Way back in 2006 Bethesda launched what was to become one of the most talked about aspects of their brilliant open world role playing action game The Elder Scrolls IV Oblivion with the arrival of The Horse Armor Pack. This marked the beginning of Downloadable Content extras (DLC) involving immaterial items that many would have liked to have seen be offered free as part of the main game. It became a logistical nightmare for some, who couldn’t fathom why anyone would pay the asking price (a few Pounds or Dollars) for a re-skin of the standard horse, especially as it offered no bonus to Nobby the horse whatsoever.
DLC then became an ugly word back then, as many felt extras were being withheld from the core games only to be sold on with the added premium. This sentiment still exists today, and yet here we are quite accepting that many extras come with an additional price tag.
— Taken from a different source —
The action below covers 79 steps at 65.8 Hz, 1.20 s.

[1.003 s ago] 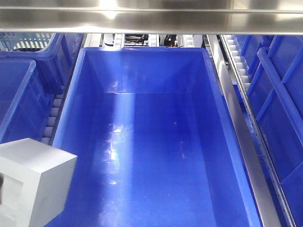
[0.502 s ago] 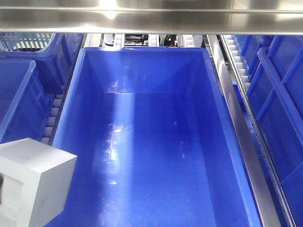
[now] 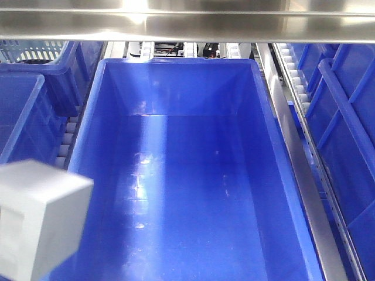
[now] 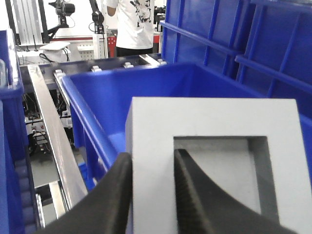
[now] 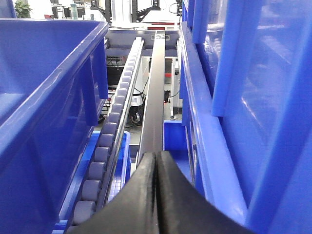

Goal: Sort gray base to blue bin
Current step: 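Lower the gray block into the blue bin with the left gripper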

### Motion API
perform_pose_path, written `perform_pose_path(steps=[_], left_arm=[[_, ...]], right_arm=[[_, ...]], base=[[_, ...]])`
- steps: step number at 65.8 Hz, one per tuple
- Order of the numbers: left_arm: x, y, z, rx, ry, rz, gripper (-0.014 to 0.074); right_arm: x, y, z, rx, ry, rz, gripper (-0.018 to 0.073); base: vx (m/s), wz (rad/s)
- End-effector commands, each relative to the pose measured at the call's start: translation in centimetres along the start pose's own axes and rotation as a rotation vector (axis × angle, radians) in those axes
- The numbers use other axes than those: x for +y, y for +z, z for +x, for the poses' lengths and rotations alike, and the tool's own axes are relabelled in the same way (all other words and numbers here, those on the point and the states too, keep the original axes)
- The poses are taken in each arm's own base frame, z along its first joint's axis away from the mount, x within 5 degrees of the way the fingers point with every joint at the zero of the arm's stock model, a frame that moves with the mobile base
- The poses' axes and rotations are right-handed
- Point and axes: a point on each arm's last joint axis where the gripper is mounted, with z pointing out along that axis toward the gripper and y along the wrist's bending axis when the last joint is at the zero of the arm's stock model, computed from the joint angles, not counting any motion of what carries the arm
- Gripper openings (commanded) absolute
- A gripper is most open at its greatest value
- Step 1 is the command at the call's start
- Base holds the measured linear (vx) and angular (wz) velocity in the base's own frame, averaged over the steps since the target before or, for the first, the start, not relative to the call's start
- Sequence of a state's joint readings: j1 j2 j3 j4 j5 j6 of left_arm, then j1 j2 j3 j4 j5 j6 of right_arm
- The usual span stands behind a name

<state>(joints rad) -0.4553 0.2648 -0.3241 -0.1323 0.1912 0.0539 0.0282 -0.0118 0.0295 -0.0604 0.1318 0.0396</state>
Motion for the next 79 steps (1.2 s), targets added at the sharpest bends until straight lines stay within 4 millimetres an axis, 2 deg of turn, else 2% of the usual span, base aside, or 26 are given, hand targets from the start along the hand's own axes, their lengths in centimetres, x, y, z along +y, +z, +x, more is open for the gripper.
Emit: perform_pose_path(steps=[1, 17, 28, 54, 66, 79], left_arm=[[-0.2, 0.5, -3.8, -0.152, -0.02, 0.003, 0.0002], [-0.5, 4.3, -7.3, -0.095, -0.03, 0.008, 0.0008], [-1.4, 7.8, -8.1, -0.013, -0.03, 0.058, 0.002], [-4.7, 17.9, -6.2, 0.22, 0.018, 0.151, 0.0037], [-5.3, 22.4, -4.5, 0.305, 0.023, 0.143, 0.0043], [-5.7, 26.1, -2.6, 0.379, 0.023, 0.137, 0.005]], right_arm=[[0.0, 0.0, -0.2, -0.07, -0.013, 0.001, -0.0009], [0.0, 0.0, -0.2, -0.07, -0.013, 0.001, -0.0009], [0.0, 0.0, -0.2, -0.07, -0.013, 0.001, -0.0009], [0.0, 0.0, -0.2, -0.07, -0.013, 0.001, -0.0009], [0.0, 0.0, -0.2, -0.07, -0.013, 0.001, -0.0009], [0.0, 0.0, -0.2, -0.07, -0.013, 0.001, -0.0009]], base=[[0.0, 0.0], [0.0, 0.0], [0.0, 0.0], [0.0, 0.0], [0.0, 0.0], [0.0, 0.0]])
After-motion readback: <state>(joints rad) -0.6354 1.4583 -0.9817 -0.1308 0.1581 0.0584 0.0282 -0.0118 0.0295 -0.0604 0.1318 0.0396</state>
Things like extra maps, levels and such like are very much part of the business model developers and publishers are employing nowadays, and savvy gamers can either pass and miss out, or bite the bullet and spend the extra coin to reap the rewards.
Well, it’s 2014, and last month Activision released the Wolf Skin for Call of Duty Ghosts as an additional extra costing around $1.99. It brought back memories of the old Oblivion Horse armor in terms of ridiculousness despite the fact that there’s likely to be plenty of gamers willing to part with a few coins just to have the mean looking white wolf on their side.
What the wolf does represent in our minds is the fact that after all this time, and after reaping millions of Dollars in revenue ($1 billion in just one day) for the core Call of Duty Ghosts game , Activision couldn’t throw gamers a bone and offer the Wolf skin for free. Why is there still a need to nickel and dime gamers especially when extras within the basic game are pretty much non-existent compared to all those lovely secrets , cheats, Easter eggs etc. from a now bygone age of gaming.